I hope to live a long and fruitful life. But if it ever happens that I am diagnosed with a terminal disease, after I have embarked on a good medical trip to fix it problem – if it can, I will also come to my blog and tell you all what my challenges are. I will do this to forestall a situation where my sudden death will take people by surprise. I will never want to leave this world like that. Second, I know a few people appreciate what I do here and many of them will be happy to pray for me. I will really covet their prayers and perhaps God may answer them and give me more years. You can be sure that I will not tolerate a culture of silence on a matter like that.

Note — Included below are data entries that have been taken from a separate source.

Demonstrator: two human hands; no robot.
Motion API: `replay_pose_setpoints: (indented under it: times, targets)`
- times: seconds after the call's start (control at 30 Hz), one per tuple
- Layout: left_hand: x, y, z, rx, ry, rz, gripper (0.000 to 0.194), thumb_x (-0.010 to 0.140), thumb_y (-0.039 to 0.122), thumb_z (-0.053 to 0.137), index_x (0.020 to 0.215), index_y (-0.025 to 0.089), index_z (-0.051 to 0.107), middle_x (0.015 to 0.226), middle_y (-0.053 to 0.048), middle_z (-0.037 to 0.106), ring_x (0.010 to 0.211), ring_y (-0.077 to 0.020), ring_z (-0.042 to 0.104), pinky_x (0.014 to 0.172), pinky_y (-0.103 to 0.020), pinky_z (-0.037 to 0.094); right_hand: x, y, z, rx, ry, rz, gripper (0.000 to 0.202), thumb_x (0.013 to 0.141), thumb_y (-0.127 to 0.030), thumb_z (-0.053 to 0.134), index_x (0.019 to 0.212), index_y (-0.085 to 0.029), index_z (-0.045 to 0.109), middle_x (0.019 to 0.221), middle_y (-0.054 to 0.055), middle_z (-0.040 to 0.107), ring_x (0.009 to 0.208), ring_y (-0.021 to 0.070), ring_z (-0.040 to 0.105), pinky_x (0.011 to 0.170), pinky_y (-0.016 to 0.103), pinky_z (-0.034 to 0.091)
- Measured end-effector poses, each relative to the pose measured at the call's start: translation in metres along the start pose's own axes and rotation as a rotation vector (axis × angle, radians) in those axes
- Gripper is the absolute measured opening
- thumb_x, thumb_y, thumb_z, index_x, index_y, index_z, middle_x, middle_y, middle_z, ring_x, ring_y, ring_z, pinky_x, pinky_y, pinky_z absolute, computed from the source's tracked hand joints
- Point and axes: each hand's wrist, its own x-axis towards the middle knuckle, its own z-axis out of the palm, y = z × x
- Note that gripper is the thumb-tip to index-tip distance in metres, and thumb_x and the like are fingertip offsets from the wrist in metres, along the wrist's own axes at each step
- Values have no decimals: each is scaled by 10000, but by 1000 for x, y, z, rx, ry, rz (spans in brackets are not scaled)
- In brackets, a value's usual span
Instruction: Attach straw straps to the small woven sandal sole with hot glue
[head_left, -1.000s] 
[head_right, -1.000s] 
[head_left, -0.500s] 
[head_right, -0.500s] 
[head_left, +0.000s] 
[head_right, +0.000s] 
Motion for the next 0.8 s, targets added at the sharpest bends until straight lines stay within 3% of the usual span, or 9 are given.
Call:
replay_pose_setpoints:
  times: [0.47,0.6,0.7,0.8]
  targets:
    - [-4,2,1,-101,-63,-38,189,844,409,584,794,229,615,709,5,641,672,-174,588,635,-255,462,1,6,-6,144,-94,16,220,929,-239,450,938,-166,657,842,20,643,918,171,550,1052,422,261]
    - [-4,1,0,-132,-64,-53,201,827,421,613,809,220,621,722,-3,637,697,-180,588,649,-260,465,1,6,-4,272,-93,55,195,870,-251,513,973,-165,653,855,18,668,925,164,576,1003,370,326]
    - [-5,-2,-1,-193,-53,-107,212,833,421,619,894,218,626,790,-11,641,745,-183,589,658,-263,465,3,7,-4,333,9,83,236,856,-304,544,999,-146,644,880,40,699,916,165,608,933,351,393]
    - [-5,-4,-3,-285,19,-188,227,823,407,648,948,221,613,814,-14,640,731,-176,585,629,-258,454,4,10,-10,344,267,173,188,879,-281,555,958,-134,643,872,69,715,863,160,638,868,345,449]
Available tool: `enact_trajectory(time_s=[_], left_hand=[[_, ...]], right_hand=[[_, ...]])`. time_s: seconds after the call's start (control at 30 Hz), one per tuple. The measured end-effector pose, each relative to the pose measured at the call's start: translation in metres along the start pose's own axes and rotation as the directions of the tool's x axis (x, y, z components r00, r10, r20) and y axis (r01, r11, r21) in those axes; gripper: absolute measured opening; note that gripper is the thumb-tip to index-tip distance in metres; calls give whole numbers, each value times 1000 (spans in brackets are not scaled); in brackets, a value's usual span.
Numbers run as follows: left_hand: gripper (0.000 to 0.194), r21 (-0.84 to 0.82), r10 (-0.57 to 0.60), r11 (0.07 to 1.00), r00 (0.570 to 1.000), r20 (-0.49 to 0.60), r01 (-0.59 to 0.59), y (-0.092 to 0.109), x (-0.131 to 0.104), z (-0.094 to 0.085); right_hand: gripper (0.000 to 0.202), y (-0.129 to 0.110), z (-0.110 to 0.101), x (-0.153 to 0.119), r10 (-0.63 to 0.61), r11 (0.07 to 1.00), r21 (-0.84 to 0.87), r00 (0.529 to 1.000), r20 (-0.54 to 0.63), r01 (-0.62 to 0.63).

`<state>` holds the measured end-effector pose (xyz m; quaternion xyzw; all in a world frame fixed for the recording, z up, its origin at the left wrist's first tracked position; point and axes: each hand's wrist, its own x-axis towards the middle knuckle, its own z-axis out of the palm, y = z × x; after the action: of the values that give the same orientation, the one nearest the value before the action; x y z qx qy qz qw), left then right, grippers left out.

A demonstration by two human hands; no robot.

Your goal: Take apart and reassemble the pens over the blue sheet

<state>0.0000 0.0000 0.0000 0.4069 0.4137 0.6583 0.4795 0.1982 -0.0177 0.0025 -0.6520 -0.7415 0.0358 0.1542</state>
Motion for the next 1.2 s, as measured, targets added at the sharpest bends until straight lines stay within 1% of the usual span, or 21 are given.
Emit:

Again, I write this essay to disabuse people’s minds of this tendency to just keep quiet about issues which could lead to terrible consequences. I clearly do not agree with my friend and I think that he actually wrested those scriptures to say the things the Bible never intended them to say. I agree that not all things are meant for the public. But I disagree with the notion that close relations should be kept in the dark regarding salient family matters – especially something like pregnancy. I do not think that this is a matter to pull punches on but at the same time I think there are dangers we all should be aware of when it come to this terrible culture of silence in our clime.